In the architecture of the facades and decorative details of the elements, there is a strong influence of Baroque forms. The decoration of the platbands is interesting by combining traditional Old Russian forms of the previous wooden cult architecture with Baroque elements. Rich plastic processing of facades with well-drawn brick details of window frames and other elements belongs to the traditions of patterned brick architecture of the 17th century, which confirms the influence of the architectural creativity of immigrants of the Russian North.

== History ==
In 1700, a wooden church of the Virgin-Vladimir was built on the site of the cathedral – a small one story cemetery church with a separate bell tower. To the south of the cathedral, on the site where the old church was located, two crosses were subsequently installed.

The construction of the cathedral began in 1741 and lasted 44 years. The builders and the first abbots were Hieromonk John and priest Maxim Fedorov. The temple was built at the expense of Verkhneudinsk and Kyakhta merchants and donations from citizens. Like many Siberian Cathedrals, it was built in two stages. On May 27, 1700, St. Sophrony, Bishop of Irkutsk and Nerchinsk, consecrated the warm lower chapel in the name of Epiphany of the Lord. The upper summer chapel in the name of the Smolensk Icon of the mother of God Odigitria was consecrated on May 3, 1785, by Bishop Mikhail.

In the mid-1860s, the large bell of the cathedral had weight of 105 poods (3,792 pounds or 1,720 kilograms). The oldest book in the library was the church charter of 1700, printed in Moscow. The main artistic and decorative element of the temple were gilded carved iconostases.

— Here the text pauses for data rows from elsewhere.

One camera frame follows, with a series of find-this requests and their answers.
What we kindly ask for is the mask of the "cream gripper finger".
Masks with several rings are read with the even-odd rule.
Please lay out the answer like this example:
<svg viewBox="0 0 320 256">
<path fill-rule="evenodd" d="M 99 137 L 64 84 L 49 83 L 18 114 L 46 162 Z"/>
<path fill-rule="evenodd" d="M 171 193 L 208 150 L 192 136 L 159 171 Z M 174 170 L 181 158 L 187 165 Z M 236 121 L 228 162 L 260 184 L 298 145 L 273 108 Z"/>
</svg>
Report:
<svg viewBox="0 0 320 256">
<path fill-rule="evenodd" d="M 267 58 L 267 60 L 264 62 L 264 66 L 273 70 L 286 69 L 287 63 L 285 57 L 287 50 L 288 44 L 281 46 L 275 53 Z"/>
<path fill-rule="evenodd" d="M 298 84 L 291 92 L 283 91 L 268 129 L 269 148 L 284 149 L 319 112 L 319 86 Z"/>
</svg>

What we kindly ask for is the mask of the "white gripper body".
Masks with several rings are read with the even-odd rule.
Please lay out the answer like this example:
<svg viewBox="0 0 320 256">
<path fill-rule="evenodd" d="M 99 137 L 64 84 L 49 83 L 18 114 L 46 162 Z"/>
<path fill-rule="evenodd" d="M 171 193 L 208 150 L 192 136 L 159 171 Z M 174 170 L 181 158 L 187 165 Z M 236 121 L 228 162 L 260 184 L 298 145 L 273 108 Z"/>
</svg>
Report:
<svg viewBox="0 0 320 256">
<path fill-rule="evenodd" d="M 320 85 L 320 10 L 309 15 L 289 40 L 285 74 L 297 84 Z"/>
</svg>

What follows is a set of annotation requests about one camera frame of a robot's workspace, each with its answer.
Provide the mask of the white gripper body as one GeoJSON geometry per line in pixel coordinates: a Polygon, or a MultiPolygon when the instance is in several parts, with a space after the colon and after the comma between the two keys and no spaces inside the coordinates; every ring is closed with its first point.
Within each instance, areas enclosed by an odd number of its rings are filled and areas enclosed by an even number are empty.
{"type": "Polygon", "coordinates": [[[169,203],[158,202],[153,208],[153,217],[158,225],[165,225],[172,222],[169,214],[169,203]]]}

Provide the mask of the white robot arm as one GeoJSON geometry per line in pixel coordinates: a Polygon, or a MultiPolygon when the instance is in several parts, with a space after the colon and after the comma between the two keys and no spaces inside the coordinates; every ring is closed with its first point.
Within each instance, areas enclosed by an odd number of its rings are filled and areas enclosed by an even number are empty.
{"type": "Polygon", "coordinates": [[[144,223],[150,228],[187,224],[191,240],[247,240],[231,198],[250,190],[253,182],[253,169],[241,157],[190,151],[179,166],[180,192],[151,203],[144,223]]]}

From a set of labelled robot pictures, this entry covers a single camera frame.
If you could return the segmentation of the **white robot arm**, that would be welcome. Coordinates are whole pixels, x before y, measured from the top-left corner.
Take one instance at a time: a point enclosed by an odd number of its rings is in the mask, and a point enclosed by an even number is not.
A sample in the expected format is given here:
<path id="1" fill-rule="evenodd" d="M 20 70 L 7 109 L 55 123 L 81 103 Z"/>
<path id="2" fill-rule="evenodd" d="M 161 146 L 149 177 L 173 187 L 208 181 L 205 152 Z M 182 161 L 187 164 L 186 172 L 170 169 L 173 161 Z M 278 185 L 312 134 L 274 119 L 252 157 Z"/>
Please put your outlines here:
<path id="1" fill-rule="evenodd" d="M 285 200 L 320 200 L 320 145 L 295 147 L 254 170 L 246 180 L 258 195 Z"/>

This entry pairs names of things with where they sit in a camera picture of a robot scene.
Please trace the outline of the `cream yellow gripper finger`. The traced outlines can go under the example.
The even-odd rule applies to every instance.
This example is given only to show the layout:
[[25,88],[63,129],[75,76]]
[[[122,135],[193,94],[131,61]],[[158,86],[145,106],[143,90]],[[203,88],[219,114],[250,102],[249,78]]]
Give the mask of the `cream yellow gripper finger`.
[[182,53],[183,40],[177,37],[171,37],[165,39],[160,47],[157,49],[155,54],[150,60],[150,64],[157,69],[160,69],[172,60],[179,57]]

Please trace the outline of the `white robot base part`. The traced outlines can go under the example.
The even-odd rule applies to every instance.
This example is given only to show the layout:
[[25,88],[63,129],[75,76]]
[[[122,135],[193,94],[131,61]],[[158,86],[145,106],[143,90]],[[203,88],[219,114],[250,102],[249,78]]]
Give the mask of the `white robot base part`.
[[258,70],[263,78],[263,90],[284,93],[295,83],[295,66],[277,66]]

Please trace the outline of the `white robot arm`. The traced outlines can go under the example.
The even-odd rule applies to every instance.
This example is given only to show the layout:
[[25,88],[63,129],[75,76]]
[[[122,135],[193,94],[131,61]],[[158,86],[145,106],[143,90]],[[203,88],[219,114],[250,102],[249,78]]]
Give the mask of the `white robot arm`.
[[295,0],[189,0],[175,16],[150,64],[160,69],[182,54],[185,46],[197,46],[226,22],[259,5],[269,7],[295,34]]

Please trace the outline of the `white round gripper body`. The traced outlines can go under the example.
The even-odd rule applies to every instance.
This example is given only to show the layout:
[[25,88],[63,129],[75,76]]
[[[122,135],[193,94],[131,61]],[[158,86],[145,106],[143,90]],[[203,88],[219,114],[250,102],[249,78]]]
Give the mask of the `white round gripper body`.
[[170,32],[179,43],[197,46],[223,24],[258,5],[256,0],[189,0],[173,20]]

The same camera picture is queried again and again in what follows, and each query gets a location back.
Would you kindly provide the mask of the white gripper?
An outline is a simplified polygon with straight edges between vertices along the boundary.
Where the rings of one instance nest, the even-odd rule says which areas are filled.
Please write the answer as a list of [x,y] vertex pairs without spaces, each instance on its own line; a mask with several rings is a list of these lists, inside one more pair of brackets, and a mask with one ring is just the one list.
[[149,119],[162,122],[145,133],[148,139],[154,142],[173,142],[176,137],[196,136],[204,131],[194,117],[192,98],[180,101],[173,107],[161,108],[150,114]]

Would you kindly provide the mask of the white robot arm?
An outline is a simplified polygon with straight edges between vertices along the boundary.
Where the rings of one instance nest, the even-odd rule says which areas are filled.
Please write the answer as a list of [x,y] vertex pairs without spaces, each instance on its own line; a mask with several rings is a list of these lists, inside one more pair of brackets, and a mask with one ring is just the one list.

In 1818, cracks appeared in the foundation of the cathedral and its vault. There were more cracks after the earthquakes of 1862 and 1885. In 1863, the cathedral was completely renovated. In the 1860s, charitable organizations were opened at the temple.

At the end of the 19th and beginning of the 20th century, parochial schools were opened in 20 villages assigned to the parish of the cathedral.

During the First World War, the parish cared for the wounded soldiers and raised funds. The cathedral at that time owned 4,364 square fathoms of a farmstead in the city of Verkhneudinsk and 50 acres of arable land and lands in its suburbs.

In 1914, the parish had 1,833 male residents and 1,815 female residents.

On September 6, 1929, the Presidium of the Central Executive Committee of the Buryat-Mongolian ASSR issued a decree on the closure of the cathedral due to “the refusal of Odigitrievsk society of Believers to repair the temple”. All the church property was seized, the icons were destroyed and the building was transformed into a warehouse. The last rector of the cathedral, Gavrill Makushev, Archbishop of the Baikal region was executed in 1930. The same year, the bells were removed from the cathedral.

Construction personnel courses were organized in the church building, and since the end of 1935, an Anti-religious museum has been located in the cathedral. The museum was opened to visitors in November 1937. Until 1999, the funds of the museum of the history of Buryatia were stored in the cathedral.